**The task:** When you copy the listing, skip the images and return each line verbatim.

**Data shown:**
::::::::::

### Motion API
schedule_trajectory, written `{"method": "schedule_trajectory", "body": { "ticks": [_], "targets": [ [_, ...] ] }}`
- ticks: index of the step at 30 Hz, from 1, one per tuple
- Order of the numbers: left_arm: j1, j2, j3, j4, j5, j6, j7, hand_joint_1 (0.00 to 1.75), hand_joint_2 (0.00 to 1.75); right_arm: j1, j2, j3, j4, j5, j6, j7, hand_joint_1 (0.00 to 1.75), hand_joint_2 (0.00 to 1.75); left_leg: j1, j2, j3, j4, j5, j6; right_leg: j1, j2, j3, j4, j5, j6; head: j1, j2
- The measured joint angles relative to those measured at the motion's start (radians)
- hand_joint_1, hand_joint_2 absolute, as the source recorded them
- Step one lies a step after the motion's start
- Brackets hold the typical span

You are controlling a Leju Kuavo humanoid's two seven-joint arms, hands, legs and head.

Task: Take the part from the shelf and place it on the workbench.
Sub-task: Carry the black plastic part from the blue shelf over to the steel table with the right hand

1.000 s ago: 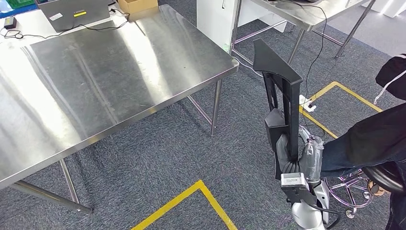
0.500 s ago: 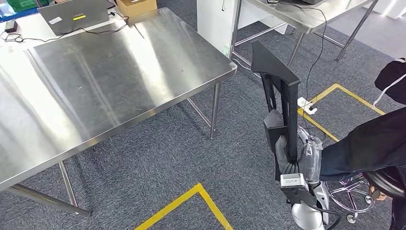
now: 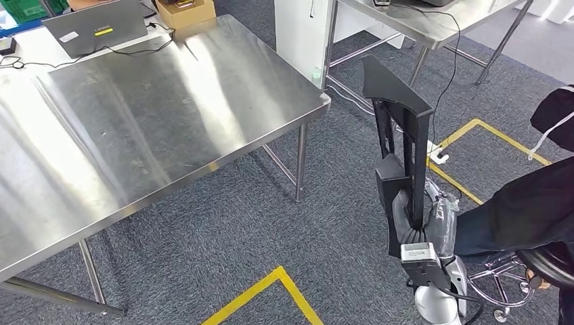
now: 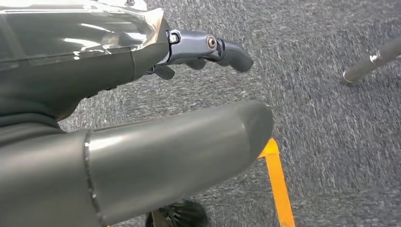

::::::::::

**Output for this exercise:**
### Motion API
schedule_trajectory, written `{"method": "schedule_trajectory", "body": { "ticks": [_], "targets": [ [_, ...] ] }}`
- ticks: index of the step at 30 Hz, from 1, one per tuple
- Order of the numbers: left_arm: j1, j2, j3, j4, j5, j6, j7, hand_joint_1 (0.00 to 1.75), hand_joint_2 (0.00 to 1.75); right_arm: j1, j2, j3, j4, j5, j6, j7, hand_joint_1 (0.00 to 1.75), hand_joint_2 (0.00 to 1.75); left_leg: j1, j2, j3, j4, j5, j6; right_leg: j1, j2, j3, j4, j5, j6; head: j1, j2
- The measured joint angles relative to those measured at the motion's start (radians)
- hand_joint_1, hand_joint_2 absolute, as the source recorded them
- Step one lies a step after the motion's start
- Brackets hold the typical span

You are controlling a Leju Kuavo humanoid's two seven-joint arms, hands, legs and head.

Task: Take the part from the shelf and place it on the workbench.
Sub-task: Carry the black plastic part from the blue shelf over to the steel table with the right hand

1.000 s ago: 
0.500 s ago: 
now: 
now: 

No additional output is required for this exercise.